Your instructions: Would you please copy every line of the material that follows, exactly as it reads?
Provided data below:
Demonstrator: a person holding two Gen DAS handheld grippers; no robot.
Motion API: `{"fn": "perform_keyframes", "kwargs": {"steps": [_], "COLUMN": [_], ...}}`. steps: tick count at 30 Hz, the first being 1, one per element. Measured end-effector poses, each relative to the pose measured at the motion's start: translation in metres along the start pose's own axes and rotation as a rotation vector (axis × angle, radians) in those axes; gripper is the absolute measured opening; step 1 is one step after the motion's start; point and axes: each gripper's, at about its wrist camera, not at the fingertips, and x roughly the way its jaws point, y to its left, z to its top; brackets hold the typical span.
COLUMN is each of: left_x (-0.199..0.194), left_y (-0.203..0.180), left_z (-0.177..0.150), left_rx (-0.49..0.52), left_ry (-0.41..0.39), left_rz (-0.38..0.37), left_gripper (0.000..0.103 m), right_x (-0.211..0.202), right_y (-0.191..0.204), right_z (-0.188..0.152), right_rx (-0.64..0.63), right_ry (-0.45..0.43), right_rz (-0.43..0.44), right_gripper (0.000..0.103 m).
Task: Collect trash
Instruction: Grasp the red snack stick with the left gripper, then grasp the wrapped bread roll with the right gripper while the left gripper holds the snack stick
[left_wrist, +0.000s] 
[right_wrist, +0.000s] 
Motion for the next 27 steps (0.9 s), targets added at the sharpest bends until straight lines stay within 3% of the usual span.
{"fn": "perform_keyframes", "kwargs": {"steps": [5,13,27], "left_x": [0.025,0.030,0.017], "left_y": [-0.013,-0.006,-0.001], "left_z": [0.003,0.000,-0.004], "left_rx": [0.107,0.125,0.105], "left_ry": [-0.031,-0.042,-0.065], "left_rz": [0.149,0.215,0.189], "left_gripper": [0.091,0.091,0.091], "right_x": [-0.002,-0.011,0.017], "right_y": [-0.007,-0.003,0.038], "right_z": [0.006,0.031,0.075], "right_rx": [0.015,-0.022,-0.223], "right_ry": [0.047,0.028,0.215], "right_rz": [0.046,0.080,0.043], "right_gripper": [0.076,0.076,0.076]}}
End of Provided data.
Expected answer:
Demonstrator: a person holding two Gen DAS handheld grippers; no robot.
Motion API: `{"fn": "perform_keyframes", "kwargs": {"steps": [_], "COLUMN": [_], ...}}`. steps: tick count at 30 Hz, the first being 1, one per element. Measured end-effector poses, each relative to the pose measured at the motion's start: translation in metres along the start pose's own axes and rotation as a rotation vector (axis × angle, radians) in those axes; gripper is the absolute measured opening; step 1 is one step after the motion's start; point and axes: each gripper's, at about its wrist camera, not at the fingertips, and x roughly the way its jaws point, y to its left, z to its top; brackets hold the typical span.
COLUMN is each of: left_x (-0.199..0.194), left_y (-0.203..0.180), left_z (-0.177..0.150), left_rx (-0.49..0.52), left_ry (-0.41..0.39), left_rz (-0.38..0.37), left_gripper (0.000..0.103 m), right_x (-0.211..0.202), right_y (-0.191..0.204), right_z (-0.188..0.152), right_rx (-0.64..0.63), right_ry (-0.45..0.43), right_rz (-0.43..0.44), right_gripper (0.000..0.103 m).
Task: Collect trash
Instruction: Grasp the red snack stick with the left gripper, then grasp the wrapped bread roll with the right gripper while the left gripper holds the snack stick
[left_wrist, +0.000s] 
[right_wrist, +0.000s] 
Motion for the next 27 steps (0.9 s), targets added at the sharpest bends until straight lines stay within 3% of the usual span.
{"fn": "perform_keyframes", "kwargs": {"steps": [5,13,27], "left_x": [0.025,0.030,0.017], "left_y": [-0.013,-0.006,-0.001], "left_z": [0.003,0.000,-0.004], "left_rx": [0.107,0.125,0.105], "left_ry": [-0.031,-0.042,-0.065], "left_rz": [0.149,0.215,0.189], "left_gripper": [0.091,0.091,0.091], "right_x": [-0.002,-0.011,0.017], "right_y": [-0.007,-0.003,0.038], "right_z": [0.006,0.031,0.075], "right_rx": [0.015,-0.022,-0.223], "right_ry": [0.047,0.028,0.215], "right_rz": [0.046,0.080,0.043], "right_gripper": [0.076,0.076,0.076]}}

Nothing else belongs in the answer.